Heras holte Vuelta-Führung zurück

Roberto Heras holte sich am Sonntag auf der letzten Berg-ankunft die bei der Spanien-Rundfahrt die Führung zurück. Der Vorjahressieger distanzierte Denis Mentschow um über fünf Minuten und steht vor seinem vierten Vuelta-Sieg.
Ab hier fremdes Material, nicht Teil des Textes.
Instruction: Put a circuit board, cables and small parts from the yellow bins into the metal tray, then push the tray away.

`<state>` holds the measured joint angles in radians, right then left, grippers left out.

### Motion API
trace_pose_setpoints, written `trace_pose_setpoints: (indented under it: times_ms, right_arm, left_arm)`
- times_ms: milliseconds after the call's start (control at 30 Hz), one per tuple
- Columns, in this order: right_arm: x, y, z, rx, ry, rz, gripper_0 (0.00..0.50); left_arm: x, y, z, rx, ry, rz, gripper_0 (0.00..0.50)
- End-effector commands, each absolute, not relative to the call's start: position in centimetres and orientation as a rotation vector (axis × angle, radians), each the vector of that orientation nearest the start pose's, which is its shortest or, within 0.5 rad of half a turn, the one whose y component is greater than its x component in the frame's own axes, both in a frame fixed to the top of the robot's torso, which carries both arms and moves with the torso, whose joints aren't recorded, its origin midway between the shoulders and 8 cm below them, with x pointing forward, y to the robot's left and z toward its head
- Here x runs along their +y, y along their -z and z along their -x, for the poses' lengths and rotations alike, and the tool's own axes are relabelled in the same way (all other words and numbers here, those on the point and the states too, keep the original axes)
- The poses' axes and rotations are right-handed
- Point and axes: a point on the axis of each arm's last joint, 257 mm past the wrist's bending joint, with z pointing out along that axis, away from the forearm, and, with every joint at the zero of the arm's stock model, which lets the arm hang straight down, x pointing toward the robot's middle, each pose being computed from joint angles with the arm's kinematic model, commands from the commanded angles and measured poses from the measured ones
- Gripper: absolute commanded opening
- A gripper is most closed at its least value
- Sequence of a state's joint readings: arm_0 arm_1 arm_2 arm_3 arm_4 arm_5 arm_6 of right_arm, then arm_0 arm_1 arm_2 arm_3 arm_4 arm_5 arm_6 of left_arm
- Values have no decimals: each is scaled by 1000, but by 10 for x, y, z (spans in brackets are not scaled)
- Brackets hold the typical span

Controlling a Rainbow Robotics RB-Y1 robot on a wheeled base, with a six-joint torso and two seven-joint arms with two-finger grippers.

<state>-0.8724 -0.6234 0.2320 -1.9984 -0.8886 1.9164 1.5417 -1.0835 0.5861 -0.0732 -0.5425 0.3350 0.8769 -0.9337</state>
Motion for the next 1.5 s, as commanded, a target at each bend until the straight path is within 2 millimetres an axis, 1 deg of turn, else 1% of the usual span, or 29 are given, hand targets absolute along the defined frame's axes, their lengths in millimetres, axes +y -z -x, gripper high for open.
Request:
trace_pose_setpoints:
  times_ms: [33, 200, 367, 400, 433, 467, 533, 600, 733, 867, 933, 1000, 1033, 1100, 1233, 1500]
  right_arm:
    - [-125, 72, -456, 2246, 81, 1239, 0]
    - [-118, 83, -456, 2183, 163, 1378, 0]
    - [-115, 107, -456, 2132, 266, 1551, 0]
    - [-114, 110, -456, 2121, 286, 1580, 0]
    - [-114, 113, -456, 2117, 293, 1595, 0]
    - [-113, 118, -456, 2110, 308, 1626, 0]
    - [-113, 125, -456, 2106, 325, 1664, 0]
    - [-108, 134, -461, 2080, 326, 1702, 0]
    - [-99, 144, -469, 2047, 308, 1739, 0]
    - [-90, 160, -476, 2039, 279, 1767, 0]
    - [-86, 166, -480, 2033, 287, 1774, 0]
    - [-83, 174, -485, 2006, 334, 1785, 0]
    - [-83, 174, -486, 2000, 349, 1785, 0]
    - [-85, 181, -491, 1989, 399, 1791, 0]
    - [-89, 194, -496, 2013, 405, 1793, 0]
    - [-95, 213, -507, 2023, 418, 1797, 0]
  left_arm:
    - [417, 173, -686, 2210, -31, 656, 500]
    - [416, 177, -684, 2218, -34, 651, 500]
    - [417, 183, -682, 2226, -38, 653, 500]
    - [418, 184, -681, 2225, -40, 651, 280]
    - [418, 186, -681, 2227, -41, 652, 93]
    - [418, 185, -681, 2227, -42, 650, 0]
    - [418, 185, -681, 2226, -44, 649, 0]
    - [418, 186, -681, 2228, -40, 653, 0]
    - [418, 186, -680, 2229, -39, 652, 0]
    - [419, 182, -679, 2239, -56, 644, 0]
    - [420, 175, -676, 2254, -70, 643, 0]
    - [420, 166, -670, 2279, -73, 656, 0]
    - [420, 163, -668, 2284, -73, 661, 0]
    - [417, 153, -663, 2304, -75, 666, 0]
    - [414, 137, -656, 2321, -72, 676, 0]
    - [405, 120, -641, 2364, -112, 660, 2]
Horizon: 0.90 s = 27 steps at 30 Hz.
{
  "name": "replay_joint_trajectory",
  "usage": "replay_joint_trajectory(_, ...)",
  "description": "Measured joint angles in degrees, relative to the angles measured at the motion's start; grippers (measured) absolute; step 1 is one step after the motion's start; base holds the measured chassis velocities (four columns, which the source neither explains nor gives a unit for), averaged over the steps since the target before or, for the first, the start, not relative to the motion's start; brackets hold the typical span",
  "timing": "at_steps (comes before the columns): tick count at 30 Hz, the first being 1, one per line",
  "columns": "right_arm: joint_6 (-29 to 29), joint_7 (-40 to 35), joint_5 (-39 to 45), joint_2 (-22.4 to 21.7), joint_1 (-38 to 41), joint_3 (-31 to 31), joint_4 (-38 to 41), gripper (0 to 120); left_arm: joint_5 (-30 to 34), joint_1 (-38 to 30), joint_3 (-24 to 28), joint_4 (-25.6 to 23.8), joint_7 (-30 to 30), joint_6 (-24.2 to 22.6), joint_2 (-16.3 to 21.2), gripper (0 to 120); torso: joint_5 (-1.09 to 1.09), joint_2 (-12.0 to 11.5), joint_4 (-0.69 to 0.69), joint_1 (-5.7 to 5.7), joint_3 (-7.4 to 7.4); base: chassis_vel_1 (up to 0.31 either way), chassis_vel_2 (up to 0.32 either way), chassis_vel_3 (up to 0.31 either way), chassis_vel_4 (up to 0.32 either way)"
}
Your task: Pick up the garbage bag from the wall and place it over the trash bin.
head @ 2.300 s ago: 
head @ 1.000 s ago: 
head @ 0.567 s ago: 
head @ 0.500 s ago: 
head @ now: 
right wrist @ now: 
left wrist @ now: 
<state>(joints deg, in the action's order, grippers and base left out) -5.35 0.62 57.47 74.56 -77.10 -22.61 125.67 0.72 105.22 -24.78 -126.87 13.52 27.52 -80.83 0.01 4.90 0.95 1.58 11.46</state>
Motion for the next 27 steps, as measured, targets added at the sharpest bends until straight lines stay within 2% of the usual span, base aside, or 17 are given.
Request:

Roberto Heras hat bei der “Vuelta a Espana” die Karten auf den Tisch gelegt. Der 32-jährige Spanier distanzierte bei der Bergankunft der 15. Etappe in Valgrande Pajares den bisherigen Spitzenreiter Denis Mentschow (RUS) um 5:17 Minuten und schlüpfte als überzeugender Etappensieger ins Goldtrikot des Gesamtführenden. Für Heras, der in den vergangenen Tagen unter einer Knieverletzung schwer gelitten hatte, war es der Tag der letzten Chance. Am Vortag hatte es laut der baskischen Zeitung “El Correo” noch “Heras größte Niederlage” gesetzt. Der Kletterspezialist klassierte sich bei der vorletzten Bergankunft in Lagos de Covadonga hinter Mentschow, der seine Stärken im Zeitfahren hat und auf einen 39 km langen Kampf gegen die Uhr am Samstag hofft.

“Mentschow hat den Titel vor Augen”, hatte die Zeitung “ABC” noch am Sonntag getitelt. Auf der finalen Bergetappe in Asturien brach der Russe jedoch im strömenden Regen völlig ein, liegt in der Gesamtwertung bereits 4:30 Minuten hinter dem neuen Leader. Auch auf die weiteren Podest-Anwärter aus Spanien, Carlos Sastre und Francisco Mancebo, verlor er wertvolle Sekunden.

Der große Sieger des Tages hieß aber Roberto Heras. Der kleine Mann aus Bejar, der schon vor dem ersten langen Zeitfahren in Lloret de Mar (Sieger Mentschow) die Führung inne gehabt hatte, attackierte erstmals 55 Kilometer vor dem Ziel. Auf der vorletzten Steigung ließ der ehemalige Edel-Domestik von Lance Armstrong dann seine Rivalen stehen, schloss zu einer größeren Spitzengruppe auf, in der auch drei seiner Teamkollegen von Liberty Seguros vertreten waren. Heras’ Endspurt folgte auf dem bis zu 17 Prozent steilen Schlussanstieg zur “Puerto de Pajares” (1.380 m), wo der spanische Vorzeige-Kletterer nach seinen Erfolgen von 2000, 2003 und 2004 den den Grundstein zum zweiten Titel-Hattrick der Vuelta-Geschichte legte. Den hat bis dato nur der Schweizer Tony Rominger zwischen 1992 und 1994 geschafft.